> EXERCISE DETAILS:
Within the entries below, find each line containing the word "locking" and copy it.

Data entries
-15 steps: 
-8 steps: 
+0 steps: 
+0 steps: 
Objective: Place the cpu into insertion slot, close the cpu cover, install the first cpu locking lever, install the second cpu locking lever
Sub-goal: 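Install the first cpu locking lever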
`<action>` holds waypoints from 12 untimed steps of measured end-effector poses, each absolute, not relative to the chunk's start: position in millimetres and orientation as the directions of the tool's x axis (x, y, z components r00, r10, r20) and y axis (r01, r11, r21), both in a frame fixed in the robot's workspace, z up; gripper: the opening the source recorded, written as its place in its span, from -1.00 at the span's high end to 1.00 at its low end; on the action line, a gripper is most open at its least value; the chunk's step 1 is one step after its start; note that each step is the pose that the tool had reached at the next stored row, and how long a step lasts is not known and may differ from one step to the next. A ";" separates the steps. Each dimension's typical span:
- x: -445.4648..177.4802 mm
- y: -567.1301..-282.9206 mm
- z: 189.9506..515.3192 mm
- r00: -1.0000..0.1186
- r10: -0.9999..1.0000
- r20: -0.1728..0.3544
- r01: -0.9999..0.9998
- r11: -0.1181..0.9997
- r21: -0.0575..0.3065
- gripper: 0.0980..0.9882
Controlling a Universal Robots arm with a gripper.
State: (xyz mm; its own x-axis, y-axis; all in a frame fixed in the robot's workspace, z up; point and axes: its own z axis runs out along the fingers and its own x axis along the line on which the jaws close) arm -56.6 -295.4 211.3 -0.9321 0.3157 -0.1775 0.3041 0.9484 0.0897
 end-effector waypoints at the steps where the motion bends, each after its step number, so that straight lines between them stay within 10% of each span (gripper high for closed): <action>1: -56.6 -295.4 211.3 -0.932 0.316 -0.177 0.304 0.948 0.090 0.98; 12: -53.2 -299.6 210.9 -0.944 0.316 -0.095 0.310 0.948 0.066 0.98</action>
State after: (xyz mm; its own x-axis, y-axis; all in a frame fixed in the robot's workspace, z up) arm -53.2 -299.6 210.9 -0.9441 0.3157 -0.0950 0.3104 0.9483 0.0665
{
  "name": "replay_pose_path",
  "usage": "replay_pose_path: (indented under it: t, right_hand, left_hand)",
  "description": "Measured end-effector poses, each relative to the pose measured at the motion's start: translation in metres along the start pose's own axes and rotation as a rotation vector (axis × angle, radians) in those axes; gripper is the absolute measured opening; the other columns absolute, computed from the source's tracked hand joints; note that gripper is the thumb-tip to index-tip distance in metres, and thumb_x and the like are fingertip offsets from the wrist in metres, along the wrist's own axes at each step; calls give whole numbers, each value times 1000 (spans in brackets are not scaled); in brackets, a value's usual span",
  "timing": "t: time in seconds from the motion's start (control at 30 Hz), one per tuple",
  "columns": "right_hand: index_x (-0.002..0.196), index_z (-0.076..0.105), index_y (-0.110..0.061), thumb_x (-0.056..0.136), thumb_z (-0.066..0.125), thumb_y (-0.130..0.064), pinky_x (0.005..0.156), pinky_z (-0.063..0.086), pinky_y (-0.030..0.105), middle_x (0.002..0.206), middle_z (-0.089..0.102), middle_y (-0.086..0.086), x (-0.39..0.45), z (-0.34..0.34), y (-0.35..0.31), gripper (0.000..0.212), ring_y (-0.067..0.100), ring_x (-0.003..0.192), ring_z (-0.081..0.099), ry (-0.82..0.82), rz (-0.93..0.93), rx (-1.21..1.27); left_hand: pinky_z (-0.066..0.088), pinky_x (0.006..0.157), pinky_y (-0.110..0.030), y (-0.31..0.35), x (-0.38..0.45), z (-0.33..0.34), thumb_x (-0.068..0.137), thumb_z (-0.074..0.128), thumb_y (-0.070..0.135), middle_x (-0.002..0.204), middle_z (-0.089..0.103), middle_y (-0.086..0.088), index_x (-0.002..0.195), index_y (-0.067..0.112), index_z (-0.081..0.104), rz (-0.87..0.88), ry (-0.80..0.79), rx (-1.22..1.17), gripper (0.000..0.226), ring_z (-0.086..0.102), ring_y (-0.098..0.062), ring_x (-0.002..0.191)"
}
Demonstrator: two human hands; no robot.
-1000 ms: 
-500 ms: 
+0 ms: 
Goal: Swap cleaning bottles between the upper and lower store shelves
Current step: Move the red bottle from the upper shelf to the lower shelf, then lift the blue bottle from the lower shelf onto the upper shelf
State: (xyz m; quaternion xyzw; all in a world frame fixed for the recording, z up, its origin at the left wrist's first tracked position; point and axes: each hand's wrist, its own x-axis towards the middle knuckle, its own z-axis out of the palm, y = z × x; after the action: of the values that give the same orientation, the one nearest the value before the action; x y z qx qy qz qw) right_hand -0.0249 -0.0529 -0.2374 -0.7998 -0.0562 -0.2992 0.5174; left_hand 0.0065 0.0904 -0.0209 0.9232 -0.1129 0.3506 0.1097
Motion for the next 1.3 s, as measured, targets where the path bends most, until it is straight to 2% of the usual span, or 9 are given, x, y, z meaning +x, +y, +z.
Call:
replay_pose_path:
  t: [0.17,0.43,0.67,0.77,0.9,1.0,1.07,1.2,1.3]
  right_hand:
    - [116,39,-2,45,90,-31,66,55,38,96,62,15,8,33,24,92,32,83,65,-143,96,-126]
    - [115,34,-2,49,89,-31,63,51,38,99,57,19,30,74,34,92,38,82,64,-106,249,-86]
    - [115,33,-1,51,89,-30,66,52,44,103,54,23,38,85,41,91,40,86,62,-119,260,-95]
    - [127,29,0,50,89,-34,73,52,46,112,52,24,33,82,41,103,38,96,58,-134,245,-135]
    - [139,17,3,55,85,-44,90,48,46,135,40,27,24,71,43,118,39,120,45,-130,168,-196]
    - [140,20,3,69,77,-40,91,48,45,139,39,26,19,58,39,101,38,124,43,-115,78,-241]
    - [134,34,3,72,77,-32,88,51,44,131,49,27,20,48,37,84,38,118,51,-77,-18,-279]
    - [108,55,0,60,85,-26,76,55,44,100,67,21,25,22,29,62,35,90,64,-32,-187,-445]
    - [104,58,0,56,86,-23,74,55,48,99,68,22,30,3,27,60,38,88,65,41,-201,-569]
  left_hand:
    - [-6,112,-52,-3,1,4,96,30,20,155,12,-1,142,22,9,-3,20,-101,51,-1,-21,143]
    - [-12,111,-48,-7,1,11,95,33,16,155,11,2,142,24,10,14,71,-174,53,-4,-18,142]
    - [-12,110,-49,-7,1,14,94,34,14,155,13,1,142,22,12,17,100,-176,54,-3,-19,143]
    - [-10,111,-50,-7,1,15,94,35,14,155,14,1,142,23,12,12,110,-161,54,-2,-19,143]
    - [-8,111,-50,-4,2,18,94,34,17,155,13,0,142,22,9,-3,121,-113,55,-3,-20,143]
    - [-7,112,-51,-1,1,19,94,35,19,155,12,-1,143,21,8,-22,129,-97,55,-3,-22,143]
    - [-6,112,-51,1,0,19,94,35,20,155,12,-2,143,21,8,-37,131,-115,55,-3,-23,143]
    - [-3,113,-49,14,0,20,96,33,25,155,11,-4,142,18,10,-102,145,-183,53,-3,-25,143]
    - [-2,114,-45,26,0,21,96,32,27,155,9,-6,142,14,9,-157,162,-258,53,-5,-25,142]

> TASK RESPONSE:
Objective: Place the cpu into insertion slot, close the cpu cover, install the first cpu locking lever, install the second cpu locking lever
Sub-goal: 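Install the first cpu locking lever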

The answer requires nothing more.